La Restauration avait été une de ces phases intermédiaires difficiles à
définir, où il y a de la fatigue, du bourdonnement, des murmures, du
sommeil, du tumulte, et qui ne sont autre chose que l'arrivée d'une
grande nation à une étape. Ces époques sont singulières et trompent les
politiques qui veulent les exploiter. Au début, la nation ne demande que
le repos; on n'a qu'une soif, la paix; on n'a qu'une ambition, être
petit. Ce qui est la traduction de rester tranquille. Les grands
événements, les grands hasards, les grandes aventures, les grands
hommes, Dieu merci, on en a assez vu, on en a par-dessus la tête. On
donnerait César pour Prusias et Napoléon pour le roi d'Yvetot.»Quel bon
petit roi c'était là!» On a marché depuis le point du jour, on est au
soir d'une longue et rude journée; on a fait le premier relais avec
Mirabeau, le second avec Robespierre, le troisième avec Bonaparte, on
est éreinté. Chacun demande un lit.
Les dévouements las, les héroïsmes vieillis, les ambitions repues, les
fortunes faites cherchent, réclament, implorent, sollicitent, quoi? Un
gîte. Ils l'ont. Ils prennent possession de la paix, de la tranquillité,
du loisir; les voilà contents. Cependant en même temps de certains faits
surgissent, se font reconnaître et frappent à la porte de leur côté. Ces
faits sont sortis des révolutions et des guerres, ils sont, ils vivent,
ils ont droit de s'installer dans la société et ils s'y installent; et
la plupart du temps les faits sont des maréchaux des logis et des
fourriers qui ne font que préparer le logement aux principes.
Alors voici ce qui apparaît aux philosophes politiques.
En même temps que les hommes fatigués demandent le repos, les faits
accomplis demandent des garanties. Les garanties pour les faits, c'est
la même chose que le repos pour les hommes.
C'est ce que l'Angleterre demandait aux Stuarts après le protecteur;
c'est ce que la France demandait aux Bourbons après l'Empire.
Ces garanties sont une nécessité des temps. Il faut bien les accorder.
Les princes les «octroient», mais en réalité c'est la force des choses
qui les donne.

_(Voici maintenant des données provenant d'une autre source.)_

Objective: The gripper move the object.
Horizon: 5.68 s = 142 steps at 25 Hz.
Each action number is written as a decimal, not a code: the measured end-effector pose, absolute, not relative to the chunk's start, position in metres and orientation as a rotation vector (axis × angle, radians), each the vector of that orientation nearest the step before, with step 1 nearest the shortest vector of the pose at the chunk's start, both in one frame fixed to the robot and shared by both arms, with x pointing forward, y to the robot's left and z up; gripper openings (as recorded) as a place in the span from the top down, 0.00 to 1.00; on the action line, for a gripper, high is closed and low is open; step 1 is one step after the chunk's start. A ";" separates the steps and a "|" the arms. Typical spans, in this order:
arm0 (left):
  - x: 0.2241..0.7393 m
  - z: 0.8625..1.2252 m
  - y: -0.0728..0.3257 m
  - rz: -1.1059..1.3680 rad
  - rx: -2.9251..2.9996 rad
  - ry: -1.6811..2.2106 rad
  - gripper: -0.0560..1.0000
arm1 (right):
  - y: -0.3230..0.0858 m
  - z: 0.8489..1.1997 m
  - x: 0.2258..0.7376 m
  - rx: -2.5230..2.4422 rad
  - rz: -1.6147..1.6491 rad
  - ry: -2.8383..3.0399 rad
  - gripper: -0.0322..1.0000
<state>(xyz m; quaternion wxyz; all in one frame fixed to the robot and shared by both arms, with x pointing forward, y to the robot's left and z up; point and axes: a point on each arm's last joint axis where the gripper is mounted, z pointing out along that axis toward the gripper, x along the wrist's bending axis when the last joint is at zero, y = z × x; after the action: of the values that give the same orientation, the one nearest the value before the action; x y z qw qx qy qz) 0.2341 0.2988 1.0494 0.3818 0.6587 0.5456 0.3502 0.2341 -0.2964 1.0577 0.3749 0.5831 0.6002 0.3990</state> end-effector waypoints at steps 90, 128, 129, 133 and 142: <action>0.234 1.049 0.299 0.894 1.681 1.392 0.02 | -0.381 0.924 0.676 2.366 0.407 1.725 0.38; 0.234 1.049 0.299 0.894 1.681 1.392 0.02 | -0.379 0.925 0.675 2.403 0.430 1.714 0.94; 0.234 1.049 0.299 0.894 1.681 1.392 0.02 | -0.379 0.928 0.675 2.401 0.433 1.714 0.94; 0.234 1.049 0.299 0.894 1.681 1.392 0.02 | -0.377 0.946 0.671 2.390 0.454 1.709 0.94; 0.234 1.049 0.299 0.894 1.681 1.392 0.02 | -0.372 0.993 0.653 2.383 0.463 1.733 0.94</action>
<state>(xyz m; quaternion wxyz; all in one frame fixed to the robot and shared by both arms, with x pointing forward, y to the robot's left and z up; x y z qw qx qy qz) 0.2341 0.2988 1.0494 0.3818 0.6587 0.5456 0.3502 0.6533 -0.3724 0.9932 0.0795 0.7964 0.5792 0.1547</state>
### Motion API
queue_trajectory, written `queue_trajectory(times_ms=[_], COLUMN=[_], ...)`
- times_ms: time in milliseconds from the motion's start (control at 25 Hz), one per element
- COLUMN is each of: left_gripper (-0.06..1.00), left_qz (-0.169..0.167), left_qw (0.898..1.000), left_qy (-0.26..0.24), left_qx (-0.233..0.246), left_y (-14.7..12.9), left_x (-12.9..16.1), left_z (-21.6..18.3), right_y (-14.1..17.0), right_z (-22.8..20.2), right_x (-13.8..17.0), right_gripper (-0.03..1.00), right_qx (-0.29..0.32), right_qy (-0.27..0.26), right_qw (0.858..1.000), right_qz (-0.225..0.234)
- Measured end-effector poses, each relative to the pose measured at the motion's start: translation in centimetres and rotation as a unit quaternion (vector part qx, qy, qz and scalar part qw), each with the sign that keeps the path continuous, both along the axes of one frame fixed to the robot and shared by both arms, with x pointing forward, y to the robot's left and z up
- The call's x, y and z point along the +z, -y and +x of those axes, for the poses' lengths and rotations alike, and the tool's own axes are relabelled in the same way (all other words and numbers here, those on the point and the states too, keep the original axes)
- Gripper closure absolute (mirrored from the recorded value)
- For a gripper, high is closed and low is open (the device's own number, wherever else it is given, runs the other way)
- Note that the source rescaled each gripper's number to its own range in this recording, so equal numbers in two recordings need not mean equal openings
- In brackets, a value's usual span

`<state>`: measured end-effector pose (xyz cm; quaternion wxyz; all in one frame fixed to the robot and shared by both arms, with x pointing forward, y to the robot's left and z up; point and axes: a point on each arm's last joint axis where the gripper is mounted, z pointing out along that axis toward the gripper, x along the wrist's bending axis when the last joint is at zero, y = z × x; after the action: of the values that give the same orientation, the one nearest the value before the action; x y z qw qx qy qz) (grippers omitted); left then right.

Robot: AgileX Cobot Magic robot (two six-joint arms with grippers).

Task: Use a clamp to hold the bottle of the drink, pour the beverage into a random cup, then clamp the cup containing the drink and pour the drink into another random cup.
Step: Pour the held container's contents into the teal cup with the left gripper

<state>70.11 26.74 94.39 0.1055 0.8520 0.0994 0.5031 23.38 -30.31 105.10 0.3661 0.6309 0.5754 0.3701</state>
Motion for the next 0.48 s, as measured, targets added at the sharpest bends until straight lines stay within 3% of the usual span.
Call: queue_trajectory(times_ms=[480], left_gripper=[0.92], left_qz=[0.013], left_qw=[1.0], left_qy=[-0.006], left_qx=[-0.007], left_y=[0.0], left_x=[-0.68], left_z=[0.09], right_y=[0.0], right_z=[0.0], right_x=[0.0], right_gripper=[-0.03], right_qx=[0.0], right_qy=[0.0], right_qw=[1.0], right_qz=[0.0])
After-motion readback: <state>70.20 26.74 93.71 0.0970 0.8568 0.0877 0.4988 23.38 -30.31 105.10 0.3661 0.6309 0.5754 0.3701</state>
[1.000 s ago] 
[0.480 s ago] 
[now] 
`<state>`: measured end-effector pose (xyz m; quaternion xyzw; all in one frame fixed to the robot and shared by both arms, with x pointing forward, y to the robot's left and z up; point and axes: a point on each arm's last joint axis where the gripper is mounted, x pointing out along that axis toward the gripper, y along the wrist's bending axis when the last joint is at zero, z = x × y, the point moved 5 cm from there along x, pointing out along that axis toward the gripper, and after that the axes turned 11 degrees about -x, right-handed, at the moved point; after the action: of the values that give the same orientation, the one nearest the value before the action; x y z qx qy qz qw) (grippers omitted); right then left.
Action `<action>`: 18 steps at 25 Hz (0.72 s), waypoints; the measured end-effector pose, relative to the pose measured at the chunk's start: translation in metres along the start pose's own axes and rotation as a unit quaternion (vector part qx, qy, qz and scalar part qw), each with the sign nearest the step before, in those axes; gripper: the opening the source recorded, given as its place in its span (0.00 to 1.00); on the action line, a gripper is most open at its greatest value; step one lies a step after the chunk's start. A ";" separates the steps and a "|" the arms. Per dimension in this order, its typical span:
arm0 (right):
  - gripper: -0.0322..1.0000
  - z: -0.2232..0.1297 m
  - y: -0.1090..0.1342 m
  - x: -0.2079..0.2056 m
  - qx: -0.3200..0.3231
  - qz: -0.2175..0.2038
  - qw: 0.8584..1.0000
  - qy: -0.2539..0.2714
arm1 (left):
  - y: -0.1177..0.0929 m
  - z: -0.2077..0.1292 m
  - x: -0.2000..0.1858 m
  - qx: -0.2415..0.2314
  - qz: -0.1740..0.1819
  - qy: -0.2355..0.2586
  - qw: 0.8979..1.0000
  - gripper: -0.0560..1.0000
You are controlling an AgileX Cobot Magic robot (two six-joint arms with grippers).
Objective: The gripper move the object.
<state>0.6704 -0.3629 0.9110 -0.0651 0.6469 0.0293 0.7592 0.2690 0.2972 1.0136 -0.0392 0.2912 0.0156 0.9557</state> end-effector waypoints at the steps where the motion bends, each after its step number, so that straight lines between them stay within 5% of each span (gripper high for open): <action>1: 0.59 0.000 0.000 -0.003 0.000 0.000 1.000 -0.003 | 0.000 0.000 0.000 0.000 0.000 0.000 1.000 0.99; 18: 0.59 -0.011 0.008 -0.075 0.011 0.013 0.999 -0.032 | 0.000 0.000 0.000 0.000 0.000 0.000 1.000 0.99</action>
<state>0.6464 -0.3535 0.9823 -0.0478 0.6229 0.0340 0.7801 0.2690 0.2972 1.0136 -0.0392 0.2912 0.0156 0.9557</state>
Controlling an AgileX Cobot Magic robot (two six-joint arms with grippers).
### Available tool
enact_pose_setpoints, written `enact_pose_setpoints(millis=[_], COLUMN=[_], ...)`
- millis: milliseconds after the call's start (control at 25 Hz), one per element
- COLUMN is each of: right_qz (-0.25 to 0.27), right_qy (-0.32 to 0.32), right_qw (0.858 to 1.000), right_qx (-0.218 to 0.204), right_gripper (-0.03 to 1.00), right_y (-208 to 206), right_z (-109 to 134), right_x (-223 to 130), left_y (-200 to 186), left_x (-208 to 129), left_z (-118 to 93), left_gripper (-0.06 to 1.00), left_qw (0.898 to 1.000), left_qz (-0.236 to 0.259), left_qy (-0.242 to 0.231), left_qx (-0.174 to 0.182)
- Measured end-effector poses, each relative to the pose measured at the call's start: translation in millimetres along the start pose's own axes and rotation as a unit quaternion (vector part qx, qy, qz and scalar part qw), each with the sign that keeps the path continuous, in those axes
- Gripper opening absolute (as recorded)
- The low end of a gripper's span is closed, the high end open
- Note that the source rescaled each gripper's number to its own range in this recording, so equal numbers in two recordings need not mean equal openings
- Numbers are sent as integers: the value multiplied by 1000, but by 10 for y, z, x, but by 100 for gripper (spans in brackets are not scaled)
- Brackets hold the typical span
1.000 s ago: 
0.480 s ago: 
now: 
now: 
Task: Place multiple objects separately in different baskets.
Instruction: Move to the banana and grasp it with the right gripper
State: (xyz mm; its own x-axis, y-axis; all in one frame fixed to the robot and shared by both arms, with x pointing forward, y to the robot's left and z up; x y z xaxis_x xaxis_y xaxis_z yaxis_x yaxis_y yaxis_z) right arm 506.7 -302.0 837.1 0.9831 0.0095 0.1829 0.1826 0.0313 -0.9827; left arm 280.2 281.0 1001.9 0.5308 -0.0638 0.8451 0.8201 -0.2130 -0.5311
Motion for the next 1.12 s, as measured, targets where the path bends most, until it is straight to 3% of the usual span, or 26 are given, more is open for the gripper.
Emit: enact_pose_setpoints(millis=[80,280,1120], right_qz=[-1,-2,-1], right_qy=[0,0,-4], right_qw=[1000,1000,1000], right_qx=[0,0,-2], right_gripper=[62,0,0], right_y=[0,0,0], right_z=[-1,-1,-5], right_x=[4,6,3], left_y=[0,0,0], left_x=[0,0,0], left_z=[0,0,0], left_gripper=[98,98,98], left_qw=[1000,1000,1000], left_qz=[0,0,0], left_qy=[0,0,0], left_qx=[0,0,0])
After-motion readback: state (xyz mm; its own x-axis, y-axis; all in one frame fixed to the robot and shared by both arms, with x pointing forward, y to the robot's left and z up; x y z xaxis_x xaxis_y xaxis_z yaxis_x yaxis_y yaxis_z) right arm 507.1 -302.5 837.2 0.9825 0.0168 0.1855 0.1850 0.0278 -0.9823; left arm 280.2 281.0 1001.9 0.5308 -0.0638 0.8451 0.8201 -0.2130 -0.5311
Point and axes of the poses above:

Vérité profonde et utile à savoir, dont les Stuarts ne se
doutèrent pas en 1660, que les Bourbons n'entrevirent même pas en 1814.
La famille prédestinée qui revint en France quand Napoléon s'écroula eut
la simplicité fatale de croire que c'était elle qui donnait, et que ce
qu'elle avait donné elle pouvait le reprendre; que la maison de Bourbon
possédait le droit divin, que la France ne possédait rien; et que le
droit politique concédé dans la charte de Louis XVIII n'était autre
chose qu'une branche du droit divin, détachée par la maison de Bourbon
et gracieusement donnée au peuple jusqu'au jour où il plairait au roi de
s'en ressaisir. Cependant, au déplaisir que le don lui faisait, la
maison de Bourbon aurait dû sentir qu'il ne venait pas d'elle.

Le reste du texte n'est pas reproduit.